Stored data:

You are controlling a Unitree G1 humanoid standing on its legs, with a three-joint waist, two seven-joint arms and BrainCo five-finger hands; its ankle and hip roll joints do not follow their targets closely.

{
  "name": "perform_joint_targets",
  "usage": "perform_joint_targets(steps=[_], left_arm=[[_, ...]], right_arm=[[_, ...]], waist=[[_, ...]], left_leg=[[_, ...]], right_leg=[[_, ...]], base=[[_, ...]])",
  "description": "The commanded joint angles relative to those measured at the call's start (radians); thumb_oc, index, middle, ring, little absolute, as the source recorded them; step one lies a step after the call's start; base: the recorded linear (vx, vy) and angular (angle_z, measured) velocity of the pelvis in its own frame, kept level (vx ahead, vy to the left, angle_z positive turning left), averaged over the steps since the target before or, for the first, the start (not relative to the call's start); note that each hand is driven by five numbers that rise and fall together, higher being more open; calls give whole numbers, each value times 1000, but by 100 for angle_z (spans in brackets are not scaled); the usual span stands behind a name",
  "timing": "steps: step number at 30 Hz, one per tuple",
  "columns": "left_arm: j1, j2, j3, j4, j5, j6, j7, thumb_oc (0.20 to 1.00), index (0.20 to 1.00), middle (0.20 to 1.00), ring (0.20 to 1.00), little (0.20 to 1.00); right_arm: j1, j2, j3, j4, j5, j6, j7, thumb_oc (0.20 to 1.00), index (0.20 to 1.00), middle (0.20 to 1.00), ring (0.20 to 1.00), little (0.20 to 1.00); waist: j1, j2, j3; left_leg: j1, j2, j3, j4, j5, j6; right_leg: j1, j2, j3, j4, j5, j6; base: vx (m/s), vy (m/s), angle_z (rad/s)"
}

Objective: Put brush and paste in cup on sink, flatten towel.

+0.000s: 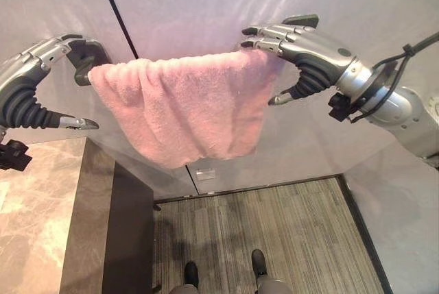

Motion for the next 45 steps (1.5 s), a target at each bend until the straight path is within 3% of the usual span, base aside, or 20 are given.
perform_joint_targets(steps=[1,25,36,37,38,39,40,45], left_arm=[[-59,61,23,12,2,5,38,1000,1000,1000,1000,1000],[-73,91,54,-65,-24,-11,21,1000,1000,1000,1000,1000],[-121,122,-36,-62,-33,-1,-23,1000,1000,1000,1000,1000],[-126,126,-44,-62,-34,0,-27,959,959,959,959,959],[-142,134,-70,-52,-37,2,-37,413,413,413,413,413],[-151,138,-82,-48,-37,4,-41,244,244,244,244,244],[-160,146,-93,-43,-39,5,-46,200,200,200,200,200],[-187,190,-128,-24,-45,16,-80,200,200,200,200,200]], right_arm=[[-32,30,-16,30,-39,23,-29,200,200,200,200,200],[15,97,-42,29,-64,30,-14,200,200,200,200,200],[7,117,-31,33,-63,31,-10,200,200,200,200,200],[4,119,-27,33,-63,31,-10,200,200,200,200,200],[2,123,-19,36,-61,32,-5,200,200,200,200,200],[1,126,-15,37,-61,33,-3,200,200,200,200,200],[-1,130,-10,40,-60,33,-1,200,200,200,200,200],[-5,143,4,46,-61,38,5,200,200,200,200,200]], waist=[[0,-32,-32],[-1,4,-37],[-16,21,-28],[-18,23,-27],[-21,28,-26],[-22,31,-25],[-23,34,-25],[-25,43,-24]], left_leg=[[13,17,-25,2,-4,-21],[18,13,-25,2,-7,-20],[14,12,-23,2,-3,-23],[13,12,-23,2,-3,-23],[12,12,-20,2,-1,-24],[12,12,-18,2,-2,-24],[12,12,-17,2,-1,-25],[12,12,-12,2,0,-25]], right_leg=[[34,-107,-41,-1,-12,84],[33,-110,-33,-1,-18,81],[28,-110,-31,-1,-15,80],[26,-110,-30,-1,-15,80],[23,-109,-26,-1,-13,80],[21,-109,-24,-1,-12,80],[20,-109,-23,-1,-12,81],[16,-107,-18,-1,-10,81]], base=[[0,0,0],[0,0,0],[0,0,0],[0,0,0],[0,0,0],[0,0,0],[0,0,0],[0,0,0]])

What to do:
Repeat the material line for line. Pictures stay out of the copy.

Result of the task:
You are controlling a Unitree G1 humanoid standing on its legs, with a three-joint waist, two seven-joint arms and BrainCo five-finger hands; its ankle and hip roll joints do not follow their targets closely.

{
  "name": "perform_joint_targets",
  "usage": "perform_joint_targets(steps=[_], left_arm=[[_, ...]], right_arm=[[_, ...]], waist=[[_, ...]], left_leg=[[_, ...]], right_leg=[[_, ...]], base=[[_, ...]])",
  "description": "The commanded joint angles relative to those measured at the call's start (radians); thumb_oc, index, middle, ring, little absolute, as the source recorded them; step one lies a step after the call's start; base: the recorded linear (vx, vy) and angular (angle_z, measured) velocity of the pelvis in its own frame, kept level (vx ahead, vy to the left, angle_z positive turning left), averaged over the steps since the target before or, for the first, the start (not relative to the call's start); note that each hand is driven by five numbers that rise and fall together, higher being more open; calls give whole numbers, each value times 1000, but by 100 for angle_z (spans in brackets are not scaled); the usual span stands behind a name",
  "timing": "steps: step number at 30 Hz, one per tuple",
  "columns": "left_arm: j1, j2, j3, j4, j5, j6, j7, thumb_oc (0.20 to 1.00), index (0.20 to 1.00), middle (0.20 to 1.00), ring (0.20 to 1.00), little (0.20 to 1.00); right_arm: j1, j2, j3, j4, j5, j6, j7, thumb_oc (0.20 to 1.00), index (0.20 to 1.00), middle (0.20 to 1.00), ring (0.20 to 1.00), little (0.20 to 1.00); waist: j1, j2, j3; left_leg: j1, j2, j3, j4, j5, j6; right_leg: j1, j2, j3, j4, j5, j6; base: vx (m/s), vy (m/s), angle_z (rad/s)"
}

Objective: Put brush and paste in cup on sink, flatten towel.

+0.000s: 

Motion for the next 45 steps (1.5 s), a target at each bend until the straight path is within 3% of the usual span, base aside, or 20 are given.
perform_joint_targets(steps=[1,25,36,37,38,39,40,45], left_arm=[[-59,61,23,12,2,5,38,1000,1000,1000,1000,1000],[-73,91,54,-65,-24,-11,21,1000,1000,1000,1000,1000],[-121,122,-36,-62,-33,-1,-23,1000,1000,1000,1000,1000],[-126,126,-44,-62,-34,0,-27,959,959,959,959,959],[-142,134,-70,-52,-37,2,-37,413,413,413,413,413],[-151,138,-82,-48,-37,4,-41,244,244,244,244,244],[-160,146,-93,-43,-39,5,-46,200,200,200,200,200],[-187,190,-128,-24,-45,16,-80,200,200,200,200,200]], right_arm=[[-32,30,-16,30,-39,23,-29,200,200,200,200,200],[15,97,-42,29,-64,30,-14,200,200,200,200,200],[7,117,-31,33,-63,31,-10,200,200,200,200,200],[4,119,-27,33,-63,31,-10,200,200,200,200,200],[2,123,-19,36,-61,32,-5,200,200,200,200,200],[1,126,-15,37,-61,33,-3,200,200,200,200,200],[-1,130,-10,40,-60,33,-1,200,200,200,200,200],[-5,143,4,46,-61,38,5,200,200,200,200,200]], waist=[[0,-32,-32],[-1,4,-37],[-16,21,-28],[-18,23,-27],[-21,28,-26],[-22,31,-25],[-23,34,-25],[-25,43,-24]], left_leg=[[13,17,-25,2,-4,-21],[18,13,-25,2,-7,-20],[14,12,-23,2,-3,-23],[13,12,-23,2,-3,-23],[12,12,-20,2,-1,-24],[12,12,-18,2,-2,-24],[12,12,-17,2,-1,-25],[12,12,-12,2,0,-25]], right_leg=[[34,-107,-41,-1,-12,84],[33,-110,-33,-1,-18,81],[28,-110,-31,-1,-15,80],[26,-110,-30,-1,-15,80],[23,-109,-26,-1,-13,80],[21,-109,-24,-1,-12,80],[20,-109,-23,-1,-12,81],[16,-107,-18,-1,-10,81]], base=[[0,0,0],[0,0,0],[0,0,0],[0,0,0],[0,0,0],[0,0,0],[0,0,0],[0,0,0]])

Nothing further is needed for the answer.